Exercise aim:
Below are some entries; state how many of their lines include the word "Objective" and give no more than that number.

── Task material

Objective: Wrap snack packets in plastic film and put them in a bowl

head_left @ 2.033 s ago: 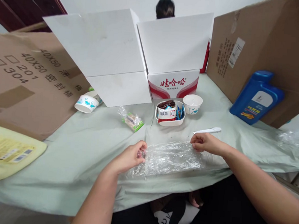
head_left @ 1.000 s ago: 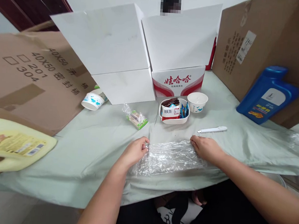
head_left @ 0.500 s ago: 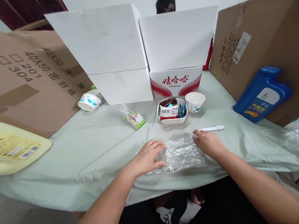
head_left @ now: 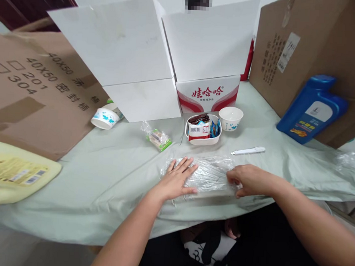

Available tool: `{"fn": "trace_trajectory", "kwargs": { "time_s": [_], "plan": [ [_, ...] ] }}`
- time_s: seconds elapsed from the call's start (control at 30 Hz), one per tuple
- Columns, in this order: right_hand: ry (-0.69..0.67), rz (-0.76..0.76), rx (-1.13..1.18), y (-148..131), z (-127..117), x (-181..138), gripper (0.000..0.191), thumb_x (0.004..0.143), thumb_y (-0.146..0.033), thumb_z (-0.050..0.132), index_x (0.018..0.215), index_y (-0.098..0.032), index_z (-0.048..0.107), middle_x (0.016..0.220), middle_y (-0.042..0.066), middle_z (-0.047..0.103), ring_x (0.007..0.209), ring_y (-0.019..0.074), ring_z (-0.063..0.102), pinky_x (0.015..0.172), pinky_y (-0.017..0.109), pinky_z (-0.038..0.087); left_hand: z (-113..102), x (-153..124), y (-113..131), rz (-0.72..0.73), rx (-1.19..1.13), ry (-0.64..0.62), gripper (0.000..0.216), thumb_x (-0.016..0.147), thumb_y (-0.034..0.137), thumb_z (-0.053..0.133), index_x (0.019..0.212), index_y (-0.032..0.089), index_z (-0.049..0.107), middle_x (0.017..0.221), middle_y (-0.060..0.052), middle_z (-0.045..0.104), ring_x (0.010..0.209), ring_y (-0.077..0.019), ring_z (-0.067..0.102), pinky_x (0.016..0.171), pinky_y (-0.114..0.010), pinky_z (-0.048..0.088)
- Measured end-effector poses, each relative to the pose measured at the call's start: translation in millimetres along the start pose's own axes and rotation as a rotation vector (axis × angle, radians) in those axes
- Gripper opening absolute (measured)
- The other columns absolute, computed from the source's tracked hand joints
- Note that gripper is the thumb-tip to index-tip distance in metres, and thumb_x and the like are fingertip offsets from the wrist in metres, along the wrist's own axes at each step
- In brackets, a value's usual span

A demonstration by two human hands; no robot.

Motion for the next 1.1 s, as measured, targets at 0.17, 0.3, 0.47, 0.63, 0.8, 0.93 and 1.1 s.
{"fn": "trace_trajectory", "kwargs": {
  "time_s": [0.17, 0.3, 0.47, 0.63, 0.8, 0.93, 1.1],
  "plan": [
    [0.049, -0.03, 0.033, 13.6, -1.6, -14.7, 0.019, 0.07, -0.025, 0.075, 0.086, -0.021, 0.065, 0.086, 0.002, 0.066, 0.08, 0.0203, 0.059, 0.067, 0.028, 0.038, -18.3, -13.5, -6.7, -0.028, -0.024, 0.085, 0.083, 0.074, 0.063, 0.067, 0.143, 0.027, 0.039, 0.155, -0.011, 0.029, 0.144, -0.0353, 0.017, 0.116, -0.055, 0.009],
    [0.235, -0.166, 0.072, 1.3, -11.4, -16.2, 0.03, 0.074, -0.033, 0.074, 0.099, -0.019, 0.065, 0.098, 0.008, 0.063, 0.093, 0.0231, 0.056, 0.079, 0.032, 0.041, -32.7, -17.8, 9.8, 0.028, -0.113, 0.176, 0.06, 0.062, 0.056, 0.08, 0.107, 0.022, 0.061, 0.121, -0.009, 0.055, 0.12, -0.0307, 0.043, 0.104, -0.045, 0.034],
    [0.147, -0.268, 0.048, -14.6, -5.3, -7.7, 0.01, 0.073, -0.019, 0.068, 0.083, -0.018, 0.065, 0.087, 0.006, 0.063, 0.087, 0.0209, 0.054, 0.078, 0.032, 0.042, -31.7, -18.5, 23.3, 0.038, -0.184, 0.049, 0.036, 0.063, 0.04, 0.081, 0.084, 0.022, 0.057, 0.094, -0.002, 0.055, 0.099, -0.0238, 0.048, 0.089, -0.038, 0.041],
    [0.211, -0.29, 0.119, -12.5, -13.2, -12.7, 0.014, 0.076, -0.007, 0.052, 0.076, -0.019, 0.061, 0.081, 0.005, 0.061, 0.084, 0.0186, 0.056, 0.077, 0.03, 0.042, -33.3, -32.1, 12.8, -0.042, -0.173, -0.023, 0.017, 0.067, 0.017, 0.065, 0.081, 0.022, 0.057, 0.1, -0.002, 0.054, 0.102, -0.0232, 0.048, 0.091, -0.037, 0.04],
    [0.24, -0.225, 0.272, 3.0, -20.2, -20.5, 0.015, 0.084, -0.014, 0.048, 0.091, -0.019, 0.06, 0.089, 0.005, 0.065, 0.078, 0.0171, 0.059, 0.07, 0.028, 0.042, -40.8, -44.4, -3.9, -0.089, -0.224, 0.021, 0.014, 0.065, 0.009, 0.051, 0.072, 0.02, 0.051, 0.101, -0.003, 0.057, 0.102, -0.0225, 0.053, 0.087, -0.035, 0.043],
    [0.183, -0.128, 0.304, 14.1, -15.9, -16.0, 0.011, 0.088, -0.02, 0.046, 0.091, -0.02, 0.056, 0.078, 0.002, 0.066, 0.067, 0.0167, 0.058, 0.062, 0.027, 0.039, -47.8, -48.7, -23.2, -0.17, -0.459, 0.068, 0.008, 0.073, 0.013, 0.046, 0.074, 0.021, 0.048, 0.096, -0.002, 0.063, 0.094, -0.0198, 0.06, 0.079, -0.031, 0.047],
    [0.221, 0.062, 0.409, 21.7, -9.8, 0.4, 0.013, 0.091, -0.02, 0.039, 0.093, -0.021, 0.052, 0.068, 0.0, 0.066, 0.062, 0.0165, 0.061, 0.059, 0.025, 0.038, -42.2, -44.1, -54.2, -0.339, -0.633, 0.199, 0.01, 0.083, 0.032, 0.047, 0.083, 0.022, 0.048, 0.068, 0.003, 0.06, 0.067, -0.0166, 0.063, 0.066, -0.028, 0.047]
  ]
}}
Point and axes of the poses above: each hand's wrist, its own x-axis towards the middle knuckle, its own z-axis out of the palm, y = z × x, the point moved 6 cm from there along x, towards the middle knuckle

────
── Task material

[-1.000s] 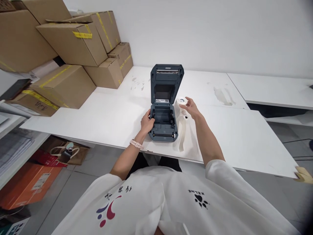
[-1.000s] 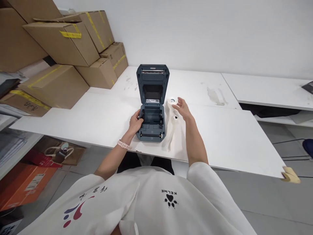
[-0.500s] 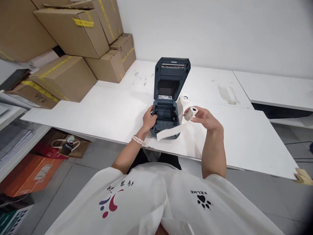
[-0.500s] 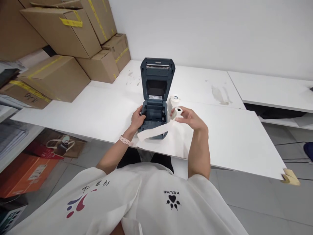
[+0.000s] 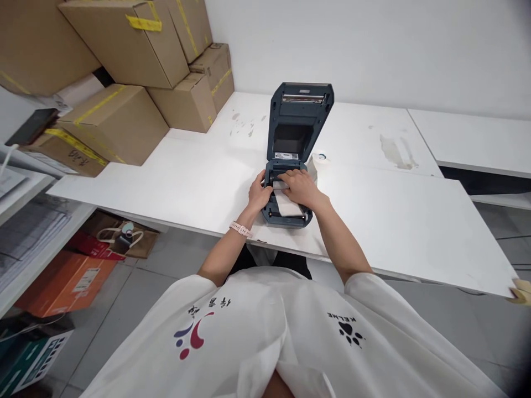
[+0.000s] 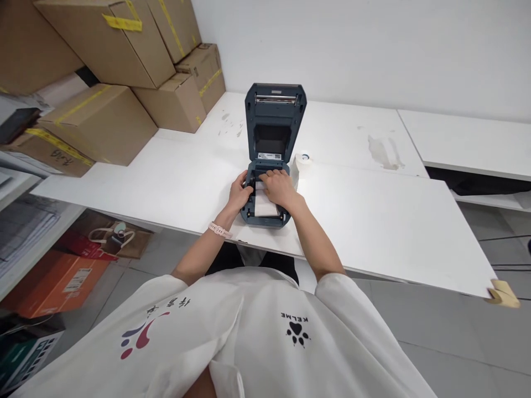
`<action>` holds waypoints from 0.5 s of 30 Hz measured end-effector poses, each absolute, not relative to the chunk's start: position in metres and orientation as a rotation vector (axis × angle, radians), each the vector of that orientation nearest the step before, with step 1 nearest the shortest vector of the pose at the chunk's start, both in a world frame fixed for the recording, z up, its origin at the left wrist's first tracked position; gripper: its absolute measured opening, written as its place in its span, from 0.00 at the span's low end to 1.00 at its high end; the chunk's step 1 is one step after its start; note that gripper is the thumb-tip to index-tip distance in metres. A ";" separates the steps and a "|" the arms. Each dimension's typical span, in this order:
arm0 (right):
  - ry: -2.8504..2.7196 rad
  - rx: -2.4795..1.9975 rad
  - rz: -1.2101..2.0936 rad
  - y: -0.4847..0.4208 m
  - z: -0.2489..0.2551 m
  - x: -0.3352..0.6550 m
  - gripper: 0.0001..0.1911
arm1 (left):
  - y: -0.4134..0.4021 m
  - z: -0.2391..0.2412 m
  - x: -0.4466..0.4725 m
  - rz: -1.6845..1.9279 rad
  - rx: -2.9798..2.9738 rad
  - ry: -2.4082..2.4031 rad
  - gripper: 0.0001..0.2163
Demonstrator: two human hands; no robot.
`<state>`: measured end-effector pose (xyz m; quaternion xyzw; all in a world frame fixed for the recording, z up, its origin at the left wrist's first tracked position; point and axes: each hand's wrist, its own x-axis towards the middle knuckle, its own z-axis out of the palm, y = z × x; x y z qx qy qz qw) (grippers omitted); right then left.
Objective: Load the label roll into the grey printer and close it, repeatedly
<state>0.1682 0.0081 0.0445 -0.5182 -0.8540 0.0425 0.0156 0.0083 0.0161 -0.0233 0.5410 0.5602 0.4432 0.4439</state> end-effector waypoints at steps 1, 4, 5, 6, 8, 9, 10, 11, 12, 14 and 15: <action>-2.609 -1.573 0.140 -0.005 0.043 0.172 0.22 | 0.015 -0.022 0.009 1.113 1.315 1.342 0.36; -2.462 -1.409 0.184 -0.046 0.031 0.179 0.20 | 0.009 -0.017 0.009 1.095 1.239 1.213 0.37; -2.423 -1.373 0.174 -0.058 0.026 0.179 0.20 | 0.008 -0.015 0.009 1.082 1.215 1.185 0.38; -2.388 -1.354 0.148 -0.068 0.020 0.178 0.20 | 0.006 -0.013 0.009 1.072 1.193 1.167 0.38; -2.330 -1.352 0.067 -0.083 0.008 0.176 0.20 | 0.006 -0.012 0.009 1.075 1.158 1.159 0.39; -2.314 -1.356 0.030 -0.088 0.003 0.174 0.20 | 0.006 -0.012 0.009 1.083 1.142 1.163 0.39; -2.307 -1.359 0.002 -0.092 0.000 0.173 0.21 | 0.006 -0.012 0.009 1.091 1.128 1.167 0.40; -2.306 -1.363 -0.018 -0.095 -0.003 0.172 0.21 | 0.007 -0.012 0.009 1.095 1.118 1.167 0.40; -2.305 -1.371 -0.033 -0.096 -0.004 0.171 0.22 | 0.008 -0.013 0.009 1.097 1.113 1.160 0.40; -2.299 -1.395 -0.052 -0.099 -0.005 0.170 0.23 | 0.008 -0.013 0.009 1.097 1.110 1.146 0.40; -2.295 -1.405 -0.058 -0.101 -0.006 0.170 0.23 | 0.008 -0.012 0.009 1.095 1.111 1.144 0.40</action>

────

Output of the task:
2